Campaign aides were not abuzz over the latest poll in Nevada, which showed Mr. Biden ahead of Senators Elizabeth Warren and Mr. Sanders. Instead, they were focused on the latest numbers from Iowa, where Pete Buttigieg has begun to take a commanding lead. Mr. Buttigieg, the mayor of South Bend, Ind., faces significant skepticism in Nevada and especially California, where he is far less known outside of donors backing his bid.

To the crowd in Las Vegas, Mr. Buttigieg touted his health care plan as better for unions, who have fought for paid heath care during contract negotiations for years.

“If you are a culinary worker who negotiated a plan you like, you should have the option to keep it,” he told them.

At the California Democratic Convention in Long Beach on Saturday, candidates were pressed for detailed specifics on immigration policy. Asked about the possibility of sending American troops to Mexico to fight against drug and gang violence, Mr. Buttigieg said he would be open to considering it.

Senator Kamala Harris of California, who arrived at the forum late after her staff said she was stuck in traffic, declared herself a “Sangeleno,” a portmanteau of her former home in San Francisco and her current status as an Angeleno.

“The last time I looked, one in two Californians was born outside the United States or has a parent who was born outside the United States, myself included,” Ms. Harris told the crowd on Saturday.

At the Latino Issues forum the next morning, Ms. Harris said she believed Immigration and Customs Enforcement needed to be radically restructured, calling it the most dysfunctional federal agency.

Julián Castro, the former housing secretary who is calling for Iowa to lose its long-held distinction as the first-in-the-nation nominating state, said issues such as immigration and transportation would be more of a consistent focus in the campaign if states like Nevada, with significant urban populations, voted sooner.

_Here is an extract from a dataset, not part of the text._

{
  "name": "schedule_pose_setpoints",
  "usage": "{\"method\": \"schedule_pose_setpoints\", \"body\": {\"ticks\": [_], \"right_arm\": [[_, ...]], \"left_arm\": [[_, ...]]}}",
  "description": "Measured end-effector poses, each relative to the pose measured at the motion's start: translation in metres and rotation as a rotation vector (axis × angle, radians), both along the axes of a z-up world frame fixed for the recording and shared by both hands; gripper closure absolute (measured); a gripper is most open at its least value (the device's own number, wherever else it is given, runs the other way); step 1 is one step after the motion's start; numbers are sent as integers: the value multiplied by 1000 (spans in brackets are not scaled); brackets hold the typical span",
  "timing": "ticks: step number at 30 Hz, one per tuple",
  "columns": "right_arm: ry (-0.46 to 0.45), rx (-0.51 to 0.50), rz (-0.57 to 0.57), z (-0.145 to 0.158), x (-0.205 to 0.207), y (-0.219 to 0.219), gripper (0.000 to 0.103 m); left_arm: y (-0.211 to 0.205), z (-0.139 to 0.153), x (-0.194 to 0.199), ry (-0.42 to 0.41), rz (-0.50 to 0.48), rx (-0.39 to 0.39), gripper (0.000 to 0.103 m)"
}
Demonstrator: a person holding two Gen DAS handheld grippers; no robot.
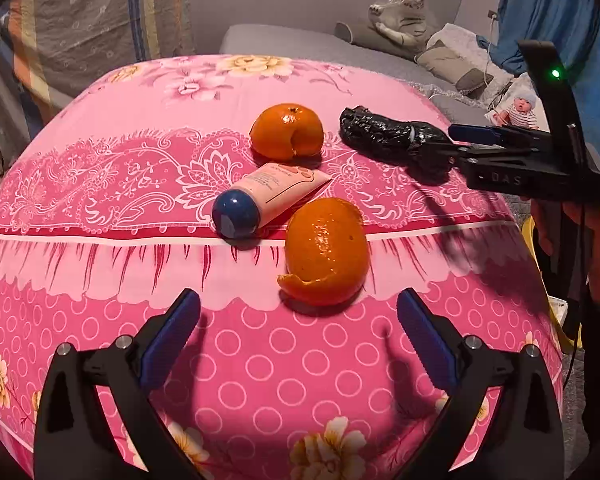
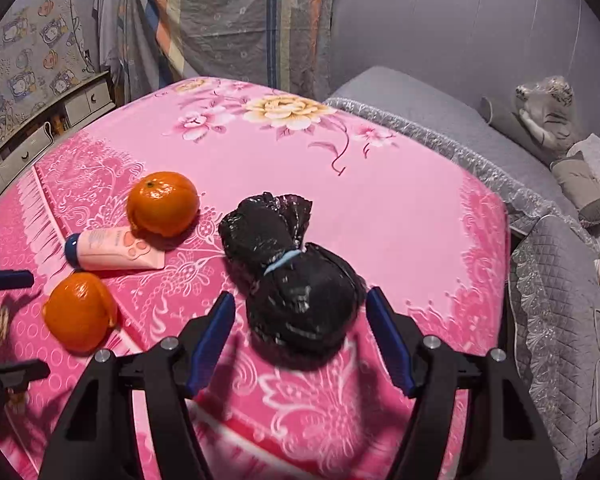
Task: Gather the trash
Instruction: 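Grasp the orange peel with the left tool while the right tool grasps the black plastic bag bundle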
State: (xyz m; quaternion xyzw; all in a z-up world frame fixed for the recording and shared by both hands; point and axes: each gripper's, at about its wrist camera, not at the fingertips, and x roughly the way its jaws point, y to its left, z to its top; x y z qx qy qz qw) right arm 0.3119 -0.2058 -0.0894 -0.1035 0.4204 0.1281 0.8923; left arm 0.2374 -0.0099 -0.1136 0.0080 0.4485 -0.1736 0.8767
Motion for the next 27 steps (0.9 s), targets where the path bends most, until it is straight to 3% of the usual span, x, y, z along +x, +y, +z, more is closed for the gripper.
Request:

Though Senator Amy Klobuchar of Minnesota typically casts herself as a Midwesterner who wins Midwestern votes, she carefully tailored her speech to the Nevada crowd, praising Mr. Reid and mentioning victims of the 2017 mass shooting on the Las Vegas Strip.

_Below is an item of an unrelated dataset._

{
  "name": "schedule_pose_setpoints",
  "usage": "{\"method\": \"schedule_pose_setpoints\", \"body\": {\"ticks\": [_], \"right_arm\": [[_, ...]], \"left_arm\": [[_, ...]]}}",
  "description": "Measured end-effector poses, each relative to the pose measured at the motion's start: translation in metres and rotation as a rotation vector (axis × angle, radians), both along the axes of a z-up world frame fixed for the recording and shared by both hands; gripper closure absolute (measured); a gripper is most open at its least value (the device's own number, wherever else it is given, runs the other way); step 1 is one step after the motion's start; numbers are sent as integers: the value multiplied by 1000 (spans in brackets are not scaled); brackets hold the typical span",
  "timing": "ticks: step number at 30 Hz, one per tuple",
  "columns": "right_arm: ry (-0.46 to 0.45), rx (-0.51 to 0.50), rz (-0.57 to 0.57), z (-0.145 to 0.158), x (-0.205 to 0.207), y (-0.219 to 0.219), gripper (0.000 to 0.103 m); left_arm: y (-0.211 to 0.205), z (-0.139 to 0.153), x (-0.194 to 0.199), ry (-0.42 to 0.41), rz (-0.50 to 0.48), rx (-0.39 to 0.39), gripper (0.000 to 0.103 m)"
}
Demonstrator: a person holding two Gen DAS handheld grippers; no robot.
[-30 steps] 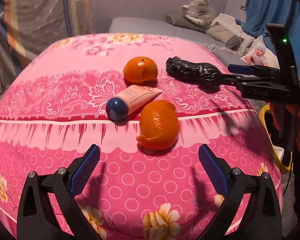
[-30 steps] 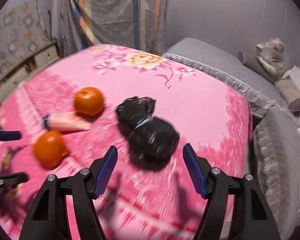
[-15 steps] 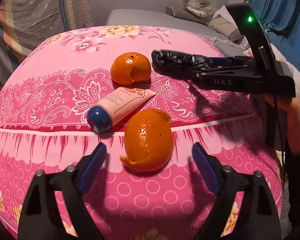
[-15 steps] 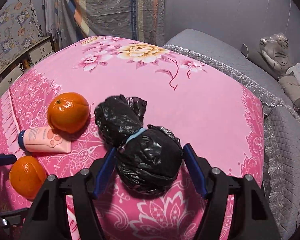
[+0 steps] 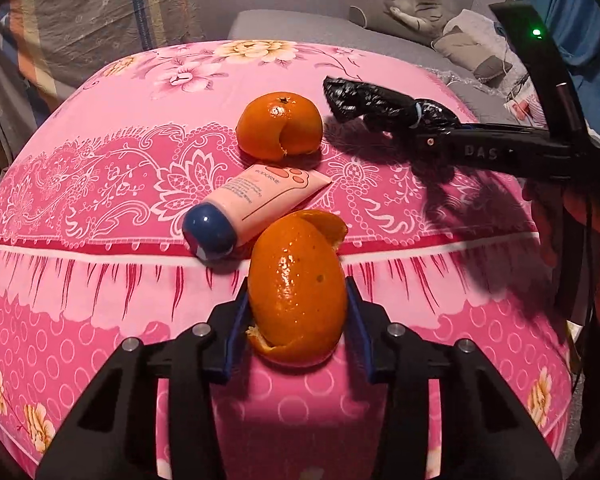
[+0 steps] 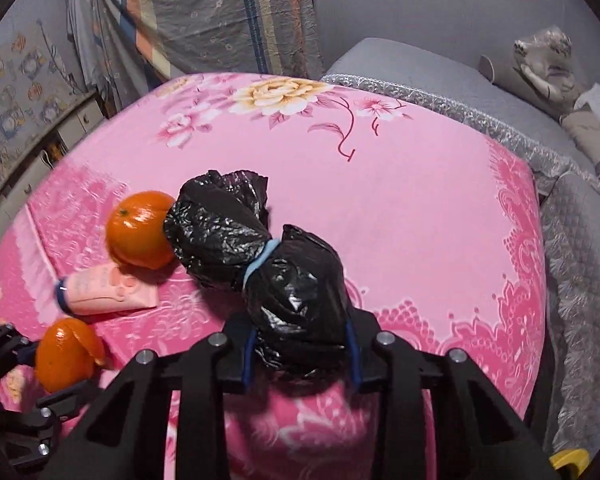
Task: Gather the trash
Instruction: 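Grasp the orange peel with the left tool while the right tool grasps the black plastic bag bundle, then carry the orange peel and black bag bundle with both tools over the bin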
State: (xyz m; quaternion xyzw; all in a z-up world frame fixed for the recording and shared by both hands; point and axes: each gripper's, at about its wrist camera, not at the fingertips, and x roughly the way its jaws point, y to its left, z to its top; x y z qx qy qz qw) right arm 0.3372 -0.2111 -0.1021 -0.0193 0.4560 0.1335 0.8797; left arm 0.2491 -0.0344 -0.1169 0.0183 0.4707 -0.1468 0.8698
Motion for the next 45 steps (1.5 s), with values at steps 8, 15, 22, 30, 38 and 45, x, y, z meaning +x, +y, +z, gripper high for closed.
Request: {"method": "schedule_pose_setpoints", "body": {"ticks": [8,15,22,30,38,45], "right_arm": [[-21,188,-22,49,-80,-33,72],[-112,275,-81,78,-161,-68,72],[-191,326,-188,97,-214,-112,72],[-275,330,-379,98,-270,-173,72],[-294,344,-562,76,-315,-232,72],[-286,270,-709,56,-341,-266,72]], "left_arm": [[20,45,-58,-158,-10,-41,62],[0,97,-109,-342,-78,-57,62],[-35,130,-138,-468,-153,-85,62],[-92,149,-160,-542,-280,-96,62],[-160,149,-167,-556,-419,-103,62],[-215,138,-166,-528,-508,-112,62]]}}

Mr. Biden and Ms. Warren spent much of their weekend in Nevada, holding campaign rallies. But both sat out the California events, as he held a fund-raiser in Portland, Ore., while she campaigned in Iowa.

Rusty Hicks, the chairman of the state party, derided the choice as “misguided” and a public snub of California and Latino voters.

Their decision showed “blatant disregard and disrespect to California’s grass-roots leaders who make the phone calls, knock the doors and give the money in swing districts and swing states alike year after year after year,” he wrote on Facebook.

Asked about her decision to skip California, Ms. Warren said that she was not ignoring any group of voters, pointing to the time she spends speaking with them on her selfie line as one bit of evidence.

When she stepped onstage in Nevada Sunday night, Ms. Warren reiterated her call for “big, structural change” on issues like health care, taxes and government corruption.

“We’re not going to change it by a nibble here and a little bit of change over there,” she said.